Influence of Mycobacterium avium subsp. paratuberculosis on colitis development and specific immune responses during disease.

The granulomatous and intramural inflammation observed in cases of inflammatory bowel diseases (IBD) and veterinary Johne's disease suggests that Mycobacterium avium subsp. paratuberculosis is a causative agent. However, an incomplete understanding of the immunological steps responsible for the pathologies of IBD makes this conclusion uncertain.
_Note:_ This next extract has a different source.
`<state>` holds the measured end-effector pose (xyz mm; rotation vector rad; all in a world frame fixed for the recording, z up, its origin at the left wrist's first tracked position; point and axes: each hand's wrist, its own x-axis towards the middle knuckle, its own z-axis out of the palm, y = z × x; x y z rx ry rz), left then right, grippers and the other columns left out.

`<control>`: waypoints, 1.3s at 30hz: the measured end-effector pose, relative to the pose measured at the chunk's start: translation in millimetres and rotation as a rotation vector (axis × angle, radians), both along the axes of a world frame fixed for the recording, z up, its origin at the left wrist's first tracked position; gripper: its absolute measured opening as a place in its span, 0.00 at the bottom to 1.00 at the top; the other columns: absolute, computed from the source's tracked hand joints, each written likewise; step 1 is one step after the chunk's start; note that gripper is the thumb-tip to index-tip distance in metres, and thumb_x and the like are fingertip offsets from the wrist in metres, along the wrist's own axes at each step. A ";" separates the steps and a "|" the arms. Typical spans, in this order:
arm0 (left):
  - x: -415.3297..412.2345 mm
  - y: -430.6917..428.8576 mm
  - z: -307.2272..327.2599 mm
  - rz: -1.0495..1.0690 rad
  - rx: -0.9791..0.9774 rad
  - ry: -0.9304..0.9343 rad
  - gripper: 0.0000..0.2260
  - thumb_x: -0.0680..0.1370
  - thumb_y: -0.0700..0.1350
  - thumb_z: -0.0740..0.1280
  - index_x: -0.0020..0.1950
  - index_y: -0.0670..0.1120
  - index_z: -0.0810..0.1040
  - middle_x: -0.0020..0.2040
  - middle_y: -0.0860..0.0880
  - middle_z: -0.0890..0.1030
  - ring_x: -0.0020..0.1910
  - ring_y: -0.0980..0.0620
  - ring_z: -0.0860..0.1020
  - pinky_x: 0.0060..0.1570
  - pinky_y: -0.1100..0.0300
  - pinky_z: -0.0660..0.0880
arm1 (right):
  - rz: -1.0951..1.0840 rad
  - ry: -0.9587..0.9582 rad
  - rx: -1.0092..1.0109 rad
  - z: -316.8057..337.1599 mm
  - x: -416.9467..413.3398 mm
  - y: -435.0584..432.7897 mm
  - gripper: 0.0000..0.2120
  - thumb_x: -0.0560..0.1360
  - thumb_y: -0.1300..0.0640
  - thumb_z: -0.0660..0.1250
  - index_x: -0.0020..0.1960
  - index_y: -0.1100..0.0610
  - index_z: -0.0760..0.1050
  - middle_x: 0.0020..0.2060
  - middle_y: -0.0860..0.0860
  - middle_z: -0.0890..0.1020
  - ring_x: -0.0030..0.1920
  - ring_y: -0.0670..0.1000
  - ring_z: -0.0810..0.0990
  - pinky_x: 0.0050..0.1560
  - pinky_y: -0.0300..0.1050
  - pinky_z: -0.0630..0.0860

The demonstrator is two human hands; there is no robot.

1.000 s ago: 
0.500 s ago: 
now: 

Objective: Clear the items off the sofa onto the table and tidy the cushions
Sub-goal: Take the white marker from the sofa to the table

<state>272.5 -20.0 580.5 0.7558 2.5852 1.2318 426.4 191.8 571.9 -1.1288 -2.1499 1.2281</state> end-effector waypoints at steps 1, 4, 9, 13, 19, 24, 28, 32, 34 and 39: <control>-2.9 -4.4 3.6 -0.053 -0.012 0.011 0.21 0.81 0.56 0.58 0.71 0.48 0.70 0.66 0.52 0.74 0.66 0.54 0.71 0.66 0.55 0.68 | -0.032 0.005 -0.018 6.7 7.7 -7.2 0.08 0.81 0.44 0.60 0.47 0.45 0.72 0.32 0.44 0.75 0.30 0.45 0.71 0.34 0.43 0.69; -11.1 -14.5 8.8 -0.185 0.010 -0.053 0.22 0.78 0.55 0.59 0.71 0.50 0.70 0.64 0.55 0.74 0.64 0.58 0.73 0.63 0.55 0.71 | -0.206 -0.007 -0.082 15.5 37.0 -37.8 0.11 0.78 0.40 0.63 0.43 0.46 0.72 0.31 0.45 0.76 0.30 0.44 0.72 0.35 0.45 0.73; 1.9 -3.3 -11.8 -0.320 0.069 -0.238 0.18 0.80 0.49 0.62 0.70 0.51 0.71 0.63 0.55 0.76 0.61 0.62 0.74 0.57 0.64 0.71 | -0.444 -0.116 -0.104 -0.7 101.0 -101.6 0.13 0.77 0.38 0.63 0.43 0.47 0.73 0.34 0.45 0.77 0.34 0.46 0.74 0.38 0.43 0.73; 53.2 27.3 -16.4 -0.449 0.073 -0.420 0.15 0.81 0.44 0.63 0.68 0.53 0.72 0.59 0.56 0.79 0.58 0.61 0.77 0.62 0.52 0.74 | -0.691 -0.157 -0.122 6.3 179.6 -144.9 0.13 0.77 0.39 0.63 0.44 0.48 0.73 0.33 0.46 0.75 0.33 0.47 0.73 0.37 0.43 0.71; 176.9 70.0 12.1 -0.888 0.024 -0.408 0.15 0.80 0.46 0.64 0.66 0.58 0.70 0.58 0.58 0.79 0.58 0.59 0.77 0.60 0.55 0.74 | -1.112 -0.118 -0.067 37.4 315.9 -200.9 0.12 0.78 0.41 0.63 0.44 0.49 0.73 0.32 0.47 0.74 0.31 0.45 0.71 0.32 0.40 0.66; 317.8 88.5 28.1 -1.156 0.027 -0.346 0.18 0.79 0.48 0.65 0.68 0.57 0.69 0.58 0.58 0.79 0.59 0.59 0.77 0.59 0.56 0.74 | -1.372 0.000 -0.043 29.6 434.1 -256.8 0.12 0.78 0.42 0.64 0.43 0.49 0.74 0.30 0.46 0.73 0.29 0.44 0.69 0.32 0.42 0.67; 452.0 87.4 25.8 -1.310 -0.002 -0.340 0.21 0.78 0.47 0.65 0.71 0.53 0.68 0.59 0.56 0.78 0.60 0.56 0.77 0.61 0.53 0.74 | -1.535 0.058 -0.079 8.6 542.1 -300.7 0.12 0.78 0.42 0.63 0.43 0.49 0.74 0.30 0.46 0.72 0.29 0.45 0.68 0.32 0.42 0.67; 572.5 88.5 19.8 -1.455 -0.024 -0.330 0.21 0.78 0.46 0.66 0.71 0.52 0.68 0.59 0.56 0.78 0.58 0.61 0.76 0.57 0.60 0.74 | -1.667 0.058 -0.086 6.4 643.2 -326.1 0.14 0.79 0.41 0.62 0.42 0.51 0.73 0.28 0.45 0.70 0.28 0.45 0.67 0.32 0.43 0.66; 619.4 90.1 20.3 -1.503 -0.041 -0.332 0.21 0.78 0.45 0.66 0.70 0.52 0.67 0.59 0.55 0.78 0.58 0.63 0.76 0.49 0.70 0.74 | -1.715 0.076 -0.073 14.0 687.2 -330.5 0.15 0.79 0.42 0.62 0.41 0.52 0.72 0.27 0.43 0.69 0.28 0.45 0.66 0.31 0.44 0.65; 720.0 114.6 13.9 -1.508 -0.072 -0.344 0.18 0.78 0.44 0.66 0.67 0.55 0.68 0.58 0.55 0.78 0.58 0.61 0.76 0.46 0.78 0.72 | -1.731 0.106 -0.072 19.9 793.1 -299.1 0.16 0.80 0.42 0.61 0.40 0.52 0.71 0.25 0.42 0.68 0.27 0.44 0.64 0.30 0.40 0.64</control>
Sera from interleukin-10-deficient (IL-10(-/-)) mice with spontaneous colitis displayed significantly higher M. avium subsp. paratuberculosis-specific immunoglobulin G2a antibody responses than did sera from similar mice without disease. Pathogen-free IL-10(-/-) mice received control vehicle or the vehicle containing heat-killed or live M. avium subsp. paratuberculosis. Mucosal CD4(+) T cells from the mice that developed colitis proliferated and secreted higher levels of gamma interferon and tumor necrosis factor alpha after ex vivo stimulation with a Vbeta11(+) T-cell receptor-restricted peptide from the MPT59 antigen (Ag85B) than those secreted from cells from mice before the onset of colitis. The data from this study provide important information regarding the mechanisms of colitis in IL-10(-/-) mice, which are driven in part by Ag85B-specific T cells. The data suggest a plausible mechanism of Ag-specific T-cell responses in colitis driven by potent Ags conserved in Mycobacterium species.